| AVAILABLE DATA |
****

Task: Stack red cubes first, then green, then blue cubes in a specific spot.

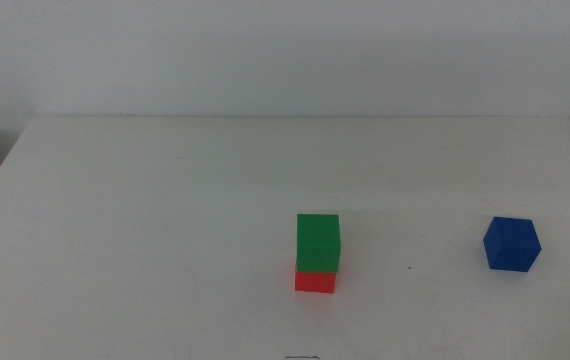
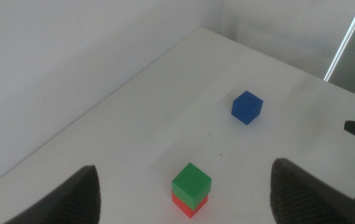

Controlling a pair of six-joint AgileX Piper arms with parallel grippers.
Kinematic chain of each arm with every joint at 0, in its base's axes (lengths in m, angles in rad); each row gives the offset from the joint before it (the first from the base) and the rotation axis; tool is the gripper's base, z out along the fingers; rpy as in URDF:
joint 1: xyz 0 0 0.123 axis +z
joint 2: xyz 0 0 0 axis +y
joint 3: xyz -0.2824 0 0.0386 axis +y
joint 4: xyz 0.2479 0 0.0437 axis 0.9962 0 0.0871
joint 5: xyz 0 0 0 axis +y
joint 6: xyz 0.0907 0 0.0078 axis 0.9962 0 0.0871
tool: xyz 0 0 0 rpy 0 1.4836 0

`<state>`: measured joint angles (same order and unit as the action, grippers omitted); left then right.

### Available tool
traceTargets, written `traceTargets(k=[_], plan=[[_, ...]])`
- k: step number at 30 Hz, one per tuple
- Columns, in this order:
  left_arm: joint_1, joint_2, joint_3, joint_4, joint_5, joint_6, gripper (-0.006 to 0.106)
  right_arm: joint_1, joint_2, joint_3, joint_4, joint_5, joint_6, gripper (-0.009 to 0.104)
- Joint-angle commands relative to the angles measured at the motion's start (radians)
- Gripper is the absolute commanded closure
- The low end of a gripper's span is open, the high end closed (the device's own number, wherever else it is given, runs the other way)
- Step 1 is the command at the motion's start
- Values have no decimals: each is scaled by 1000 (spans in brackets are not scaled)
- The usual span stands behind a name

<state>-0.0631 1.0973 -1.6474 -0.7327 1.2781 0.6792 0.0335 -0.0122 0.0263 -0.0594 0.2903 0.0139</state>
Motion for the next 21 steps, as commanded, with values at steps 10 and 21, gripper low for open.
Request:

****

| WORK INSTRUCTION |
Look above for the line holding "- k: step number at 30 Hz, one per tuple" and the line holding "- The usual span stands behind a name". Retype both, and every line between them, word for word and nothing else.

| ANSWER TO THE EXERCISE |
- k: step number at 30 Hz, one per tuple
- Columns, in this order:
  left_arm: joint_1, joint_2, joint_3, joint_4, joint_5, joint_6, gripper (-0.006 to 0.106)
  right_arm: joint_1, joint_2, joint_3, joint_4, joint_5, joint_6, gripper (-0.009 to 0.104)
- Joint-angle commands relative to the angles measured at the motion's start (radians)
- Gripper is the absolute commanded closure
- The low end of a gripper's span is open, the high end closed (the device's own number, wherever else it is given, runs the other way)
- Step 1 is the command at the motion's start
- Values have no decimals: each is scaled by 1000 (spans in brackets are not scaled)
- The usual span stands behind a name

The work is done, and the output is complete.